[Task goal]
Locate, in the data below, the line that contains "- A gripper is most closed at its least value" and the line that contains "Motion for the"; reproduce exactly those two lines and every line between them, nothing more.

[Recorded data]
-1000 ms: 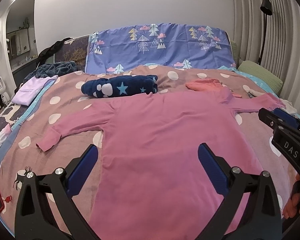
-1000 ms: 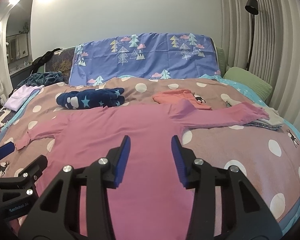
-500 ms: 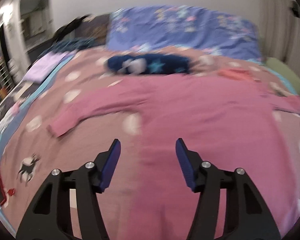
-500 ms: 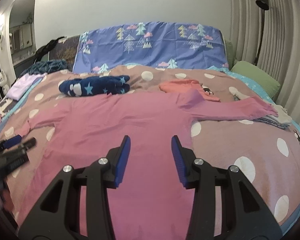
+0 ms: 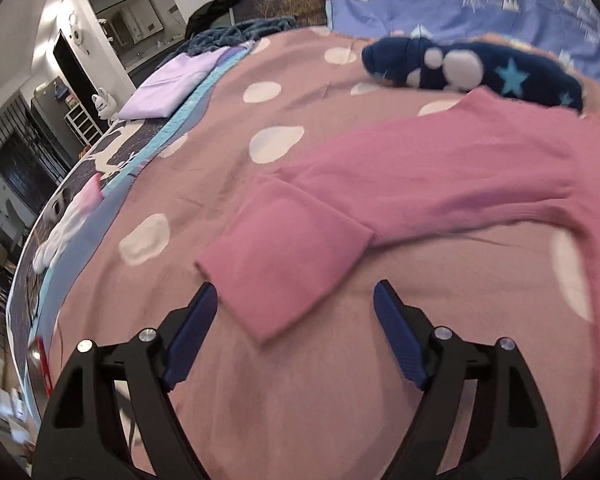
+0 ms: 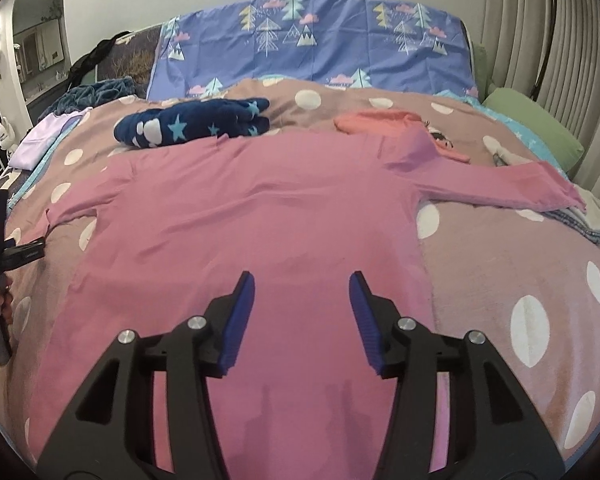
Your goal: Fold small clothes
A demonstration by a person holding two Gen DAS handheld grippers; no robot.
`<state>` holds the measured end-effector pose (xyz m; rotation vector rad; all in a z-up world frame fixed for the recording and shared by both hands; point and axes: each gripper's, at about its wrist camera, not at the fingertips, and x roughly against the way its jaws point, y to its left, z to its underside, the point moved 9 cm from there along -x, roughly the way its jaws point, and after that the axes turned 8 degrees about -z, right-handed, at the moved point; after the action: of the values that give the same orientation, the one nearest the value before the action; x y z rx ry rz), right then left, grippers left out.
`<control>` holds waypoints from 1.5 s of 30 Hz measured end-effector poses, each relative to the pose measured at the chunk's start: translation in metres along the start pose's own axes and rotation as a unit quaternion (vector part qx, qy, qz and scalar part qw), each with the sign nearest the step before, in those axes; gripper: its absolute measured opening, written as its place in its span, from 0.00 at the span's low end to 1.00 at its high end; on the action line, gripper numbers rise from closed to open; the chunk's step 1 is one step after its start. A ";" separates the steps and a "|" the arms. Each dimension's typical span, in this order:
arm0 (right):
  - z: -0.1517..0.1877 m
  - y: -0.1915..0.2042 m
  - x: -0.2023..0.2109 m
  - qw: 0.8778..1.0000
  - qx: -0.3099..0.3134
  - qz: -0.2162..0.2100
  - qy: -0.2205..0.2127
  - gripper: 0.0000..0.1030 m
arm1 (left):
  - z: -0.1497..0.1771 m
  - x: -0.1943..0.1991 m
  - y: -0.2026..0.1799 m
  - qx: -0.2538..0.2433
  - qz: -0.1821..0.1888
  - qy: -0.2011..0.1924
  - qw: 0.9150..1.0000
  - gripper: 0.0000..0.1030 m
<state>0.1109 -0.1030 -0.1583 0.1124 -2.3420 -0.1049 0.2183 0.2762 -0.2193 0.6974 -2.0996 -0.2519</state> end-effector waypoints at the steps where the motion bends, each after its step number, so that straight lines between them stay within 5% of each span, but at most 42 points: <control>1: 0.000 -0.001 -0.003 1.000 -0.001 0.001 0.002 0.50 | -0.004 -0.006 -0.003 0.002 -0.003 -0.001 1.000 0.79; 2: 0.000 -0.003 -0.005 1.000 -0.003 0.004 0.005 0.50 | -0.007 -0.008 -0.002 0.005 0.000 -0.001 1.000 0.78; 3: 0.000 -0.004 -0.006 1.000 -0.004 0.007 0.007 0.50 | -0.010 -0.011 -0.003 0.008 0.008 0.002 1.000 0.66; 4: -0.001 -0.006 -0.008 1.000 -0.005 0.010 0.008 0.50 | -0.013 -0.012 -0.003 0.012 0.017 0.004 1.000 0.50; 5: -0.001 -0.008 -0.010 1.000 -0.005 0.013 0.009 0.50 | -0.014 -0.014 -0.003 0.013 0.034 0.015 0.999 0.17; 6: -0.002 -0.009 -0.012 1.000 -0.005 0.015 0.010 0.50 | -0.014 -0.015 -0.001 0.020 0.048 0.027 0.998 0.07; 8: -0.005 -0.010 -0.016 1.000 -0.004 0.017 0.012 0.50 | -0.019 -0.006 0.004 0.046 0.085 0.030 0.995 0.01; 17: -0.015 -0.001 -0.031 1.000 0.006 -0.003 0.013 0.51 | -0.067 0.097 -0.016 0.022 0.201 -0.031 0.979 0.01; 24: -0.030 -0.012 -0.028 1.000 0.006 -0.003 -0.004 0.51 | -0.120 0.205 -0.141 -0.022 0.359 -0.061 0.931 0.01; 28: -0.029 -0.029 -0.028 1.000 -0.002 0.007 0.002 0.52 | -0.129 0.252 -0.228 -0.064 0.412 -0.071 0.906 0.01; 29: -0.027 -0.034 -0.029 1.000 -0.006 0.008 0.006 0.52 | -0.128 0.259 -0.250 -0.072 0.423 -0.071 0.901 0.05; 30: -0.025 -0.037 -0.030 1.000 -0.008 0.009 0.009 0.52 | -0.125 0.261 -0.264 -0.080 0.427 -0.067 0.898 0.28; 32: -0.020 -0.047 -0.032 1.000 -0.012 0.009 0.018 0.52 | -0.114 0.258 -0.281 -0.090 0.407 -0.064 0.907 0.52; 38: -0.015 -0.055 -0.049 0.998 -0.028 -0.039 0.049 0.52 | -0.076 0.224 -0.249 -0.110 0.328 -0.091 0.934 0.57; 42: -0.030 -0.033 -0.073 0.990 -0.043 -0.119 0.068 0.35 | -0.052 0.187 -0.204 -0.111 0.272 -0.086 0.952 0.58; 45: -0.049 -0.003 -0.095 0.979 -0.036 -0.186 0.081 0.35 | -0.032 0.175 -0.194 -0.112 0.281 -0.063 0.951 0.58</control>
<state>0.2127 -0.0967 -0.1916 0.5040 -2.1282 -0.3521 0.2401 0.0201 -0.1608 -0.0654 -2.2485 -0.2120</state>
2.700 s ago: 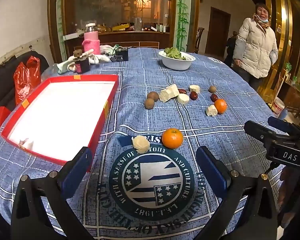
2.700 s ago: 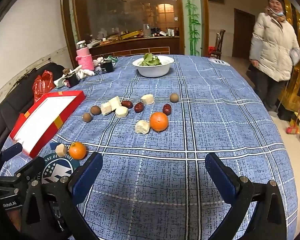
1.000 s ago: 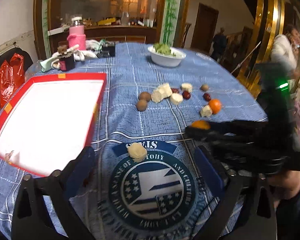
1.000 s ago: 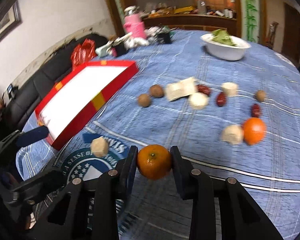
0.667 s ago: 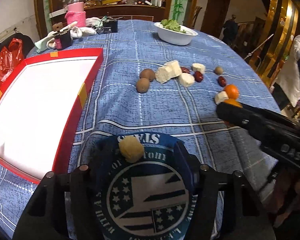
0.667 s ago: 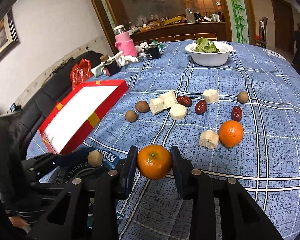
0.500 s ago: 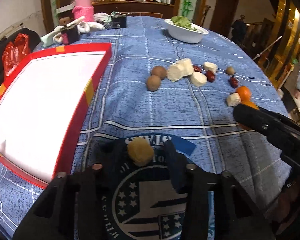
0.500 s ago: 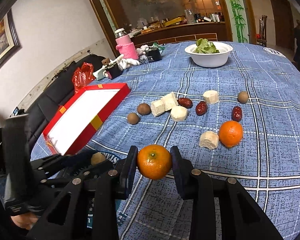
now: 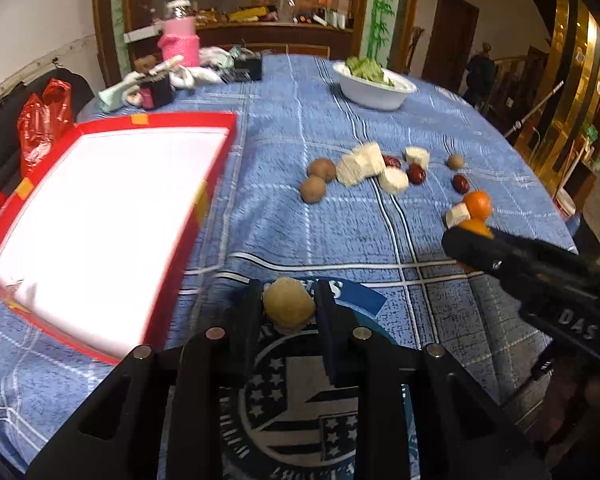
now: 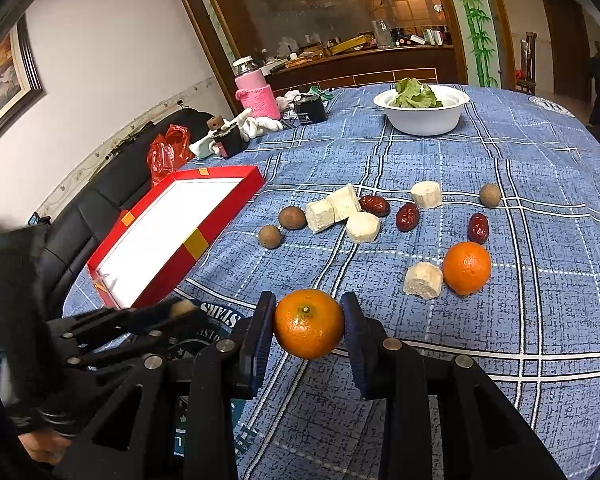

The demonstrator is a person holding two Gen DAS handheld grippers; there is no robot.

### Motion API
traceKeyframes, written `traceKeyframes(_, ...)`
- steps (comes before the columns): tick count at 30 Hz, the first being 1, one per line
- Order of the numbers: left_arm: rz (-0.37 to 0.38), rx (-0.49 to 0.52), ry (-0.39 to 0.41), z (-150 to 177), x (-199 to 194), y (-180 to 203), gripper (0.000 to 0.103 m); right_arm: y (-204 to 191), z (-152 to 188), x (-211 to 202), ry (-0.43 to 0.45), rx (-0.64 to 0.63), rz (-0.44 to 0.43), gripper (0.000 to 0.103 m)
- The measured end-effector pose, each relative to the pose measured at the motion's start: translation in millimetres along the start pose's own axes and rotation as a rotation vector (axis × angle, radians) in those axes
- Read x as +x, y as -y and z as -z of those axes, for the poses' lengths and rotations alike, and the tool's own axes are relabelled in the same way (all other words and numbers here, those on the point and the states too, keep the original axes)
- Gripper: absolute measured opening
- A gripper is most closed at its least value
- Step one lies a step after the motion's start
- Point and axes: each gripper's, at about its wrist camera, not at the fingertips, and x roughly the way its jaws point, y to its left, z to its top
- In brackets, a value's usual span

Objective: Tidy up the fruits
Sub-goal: 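Close the left tool on the pale yam chunk while the right tool lifts the orange, then carry the yam chunk and the orange over the red-rimmed tray with both tools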

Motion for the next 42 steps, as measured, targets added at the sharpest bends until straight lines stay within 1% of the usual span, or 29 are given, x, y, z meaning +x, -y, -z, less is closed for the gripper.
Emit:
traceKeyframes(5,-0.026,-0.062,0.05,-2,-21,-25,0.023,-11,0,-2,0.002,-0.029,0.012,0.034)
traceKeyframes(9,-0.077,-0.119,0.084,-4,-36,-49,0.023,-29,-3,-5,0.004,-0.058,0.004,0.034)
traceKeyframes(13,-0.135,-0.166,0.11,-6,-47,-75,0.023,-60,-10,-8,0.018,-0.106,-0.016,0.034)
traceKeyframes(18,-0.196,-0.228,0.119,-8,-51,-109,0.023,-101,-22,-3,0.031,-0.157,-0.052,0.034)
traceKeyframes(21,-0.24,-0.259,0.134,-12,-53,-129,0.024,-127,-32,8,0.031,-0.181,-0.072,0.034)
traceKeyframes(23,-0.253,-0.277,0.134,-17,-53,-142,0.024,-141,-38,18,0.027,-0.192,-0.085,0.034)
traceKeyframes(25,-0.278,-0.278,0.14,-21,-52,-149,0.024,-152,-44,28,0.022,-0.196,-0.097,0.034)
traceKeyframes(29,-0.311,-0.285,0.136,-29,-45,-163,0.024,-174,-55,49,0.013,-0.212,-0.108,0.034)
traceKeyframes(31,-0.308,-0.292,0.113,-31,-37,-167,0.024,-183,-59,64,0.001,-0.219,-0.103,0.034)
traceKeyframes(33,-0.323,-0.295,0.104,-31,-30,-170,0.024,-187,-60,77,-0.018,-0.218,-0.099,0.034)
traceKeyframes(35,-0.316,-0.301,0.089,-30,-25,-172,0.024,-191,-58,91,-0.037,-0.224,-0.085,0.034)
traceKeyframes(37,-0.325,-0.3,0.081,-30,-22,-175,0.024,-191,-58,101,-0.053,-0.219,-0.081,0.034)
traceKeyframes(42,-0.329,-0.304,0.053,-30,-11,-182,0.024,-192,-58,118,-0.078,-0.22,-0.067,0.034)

[Response to this exercise]
- A gripper is most closed at its least value
- Step one lies a step after the motion's start
- Point and axes: each gripper's, at about its wrist camera, not at the fingertips, and x roughly the way its jaws point, y to its left, z to its top
- In brackets, a value's usual span

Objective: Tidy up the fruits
Sub-goal: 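Close the left tool on the pale yam chunk while the right tool lifts the orange, then carry the yam chunk and the orange over the red-rimmed tray with both tools
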
Motion for the next 42 steps, as measured, targets added at the sharpest bends until straight lines stay within 1% of the usual span, or 29 are given, x, y, z meaning +x, -y, -z, less is closed for the gripper.

This response is now finished.